WHAT TO WORK ON:
Exactly reproduce each line of the listing that follows.

───── EXERCISE DATA ─────

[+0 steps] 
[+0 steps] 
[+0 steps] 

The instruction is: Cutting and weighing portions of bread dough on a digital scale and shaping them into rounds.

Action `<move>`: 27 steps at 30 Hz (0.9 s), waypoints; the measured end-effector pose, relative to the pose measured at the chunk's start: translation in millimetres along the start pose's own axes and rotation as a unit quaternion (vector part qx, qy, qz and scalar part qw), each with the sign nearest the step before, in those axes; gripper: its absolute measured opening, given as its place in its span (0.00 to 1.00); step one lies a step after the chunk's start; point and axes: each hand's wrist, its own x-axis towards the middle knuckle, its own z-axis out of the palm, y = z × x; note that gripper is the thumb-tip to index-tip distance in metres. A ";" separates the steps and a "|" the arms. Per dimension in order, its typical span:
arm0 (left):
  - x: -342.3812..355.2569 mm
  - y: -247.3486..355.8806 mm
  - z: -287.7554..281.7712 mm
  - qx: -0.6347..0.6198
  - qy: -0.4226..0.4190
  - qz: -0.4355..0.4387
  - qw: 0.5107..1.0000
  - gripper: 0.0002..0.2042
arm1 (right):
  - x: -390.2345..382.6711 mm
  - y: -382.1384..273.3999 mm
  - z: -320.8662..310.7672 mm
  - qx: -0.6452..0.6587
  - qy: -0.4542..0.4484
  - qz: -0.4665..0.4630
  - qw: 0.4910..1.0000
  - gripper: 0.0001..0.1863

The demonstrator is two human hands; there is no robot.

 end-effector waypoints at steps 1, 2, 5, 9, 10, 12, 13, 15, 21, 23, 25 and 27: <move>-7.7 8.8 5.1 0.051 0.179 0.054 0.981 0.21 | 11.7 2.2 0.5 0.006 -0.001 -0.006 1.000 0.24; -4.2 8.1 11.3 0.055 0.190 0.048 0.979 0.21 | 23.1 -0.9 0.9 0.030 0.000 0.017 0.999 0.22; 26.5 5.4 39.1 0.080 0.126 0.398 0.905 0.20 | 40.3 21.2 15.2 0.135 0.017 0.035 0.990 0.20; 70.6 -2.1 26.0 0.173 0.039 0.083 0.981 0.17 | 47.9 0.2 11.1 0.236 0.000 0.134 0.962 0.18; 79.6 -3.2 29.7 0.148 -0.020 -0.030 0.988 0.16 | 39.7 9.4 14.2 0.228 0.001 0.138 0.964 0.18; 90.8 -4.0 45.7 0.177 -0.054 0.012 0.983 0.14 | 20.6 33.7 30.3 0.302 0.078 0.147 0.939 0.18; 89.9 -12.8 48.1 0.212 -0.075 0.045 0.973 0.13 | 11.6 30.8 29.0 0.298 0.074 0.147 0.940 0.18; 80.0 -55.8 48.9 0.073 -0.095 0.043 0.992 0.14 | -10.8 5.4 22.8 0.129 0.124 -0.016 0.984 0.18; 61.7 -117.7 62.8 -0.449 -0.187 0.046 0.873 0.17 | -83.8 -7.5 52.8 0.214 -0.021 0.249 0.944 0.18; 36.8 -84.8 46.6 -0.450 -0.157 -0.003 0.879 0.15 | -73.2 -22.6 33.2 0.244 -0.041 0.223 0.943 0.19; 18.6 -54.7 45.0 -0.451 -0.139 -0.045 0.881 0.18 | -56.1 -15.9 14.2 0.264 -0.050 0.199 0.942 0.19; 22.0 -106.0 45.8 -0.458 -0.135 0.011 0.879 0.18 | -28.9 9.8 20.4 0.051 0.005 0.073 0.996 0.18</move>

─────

REPLY TO THE TASK:
[+0 steps] 
[+0 steps] 
[+0 steps] 

The instruction is: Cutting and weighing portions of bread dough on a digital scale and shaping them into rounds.

Action `<move>`: 27 steps at 30 Hz (0.9 s), waypoints; the measured end-effector pose, relative to the pose measured at the chunk's start: translation in millimetres along the start pose's own axes and rotation as a unit quaternion (vector part qx, qy, qz and scalar part qw), each with the sign nearest the step before, in those axes; gripper: its absolute measured opening, given as its place in its span (0.00 to 1.00); step one lies a step after the chunk's start; point and axes: each hand's wrist, its own x-axis towards the middle knuckle, its own z-axis out of the palm, y = z × x; note that gripper is the thumb-tip to index-tip distance in metres. A ";" separates the steps and a "|" the arms. Per dimension in order, its typical span:
arm0 (left):
  - x: -342.3812..355.2569 mm
  - y: -247.3486..355.8806 mm
  - z: -287.7554..281.7712 mm
  - qx: -0.6347..0.6198
  - qy: -0.4226..0.4190
  - qz: -0.4355..0.4387
  - qw: 0.5107..1.0000
  - gripper: 0.0002..0.2042
arm1 (right):
  - x: -390.2345..382.6711 mm
  - y: -382.1384..273.3999 mm
  - z: -320.8662..310.7672 mm
  - qx: -0.6452..0.6587
  - qy: -0.4542..0.4484
  - qz: -0.4665..0.4630
  - qw: 0.4910..1.0000
  - gripper: 0.0001..0.1863

The demonstrator is two human hands; there is no robot.

 end-effector waypoints at steps 1, 2, 5, 9, 10, 12, 13, 15, 21, 23, 25 and 27: <move>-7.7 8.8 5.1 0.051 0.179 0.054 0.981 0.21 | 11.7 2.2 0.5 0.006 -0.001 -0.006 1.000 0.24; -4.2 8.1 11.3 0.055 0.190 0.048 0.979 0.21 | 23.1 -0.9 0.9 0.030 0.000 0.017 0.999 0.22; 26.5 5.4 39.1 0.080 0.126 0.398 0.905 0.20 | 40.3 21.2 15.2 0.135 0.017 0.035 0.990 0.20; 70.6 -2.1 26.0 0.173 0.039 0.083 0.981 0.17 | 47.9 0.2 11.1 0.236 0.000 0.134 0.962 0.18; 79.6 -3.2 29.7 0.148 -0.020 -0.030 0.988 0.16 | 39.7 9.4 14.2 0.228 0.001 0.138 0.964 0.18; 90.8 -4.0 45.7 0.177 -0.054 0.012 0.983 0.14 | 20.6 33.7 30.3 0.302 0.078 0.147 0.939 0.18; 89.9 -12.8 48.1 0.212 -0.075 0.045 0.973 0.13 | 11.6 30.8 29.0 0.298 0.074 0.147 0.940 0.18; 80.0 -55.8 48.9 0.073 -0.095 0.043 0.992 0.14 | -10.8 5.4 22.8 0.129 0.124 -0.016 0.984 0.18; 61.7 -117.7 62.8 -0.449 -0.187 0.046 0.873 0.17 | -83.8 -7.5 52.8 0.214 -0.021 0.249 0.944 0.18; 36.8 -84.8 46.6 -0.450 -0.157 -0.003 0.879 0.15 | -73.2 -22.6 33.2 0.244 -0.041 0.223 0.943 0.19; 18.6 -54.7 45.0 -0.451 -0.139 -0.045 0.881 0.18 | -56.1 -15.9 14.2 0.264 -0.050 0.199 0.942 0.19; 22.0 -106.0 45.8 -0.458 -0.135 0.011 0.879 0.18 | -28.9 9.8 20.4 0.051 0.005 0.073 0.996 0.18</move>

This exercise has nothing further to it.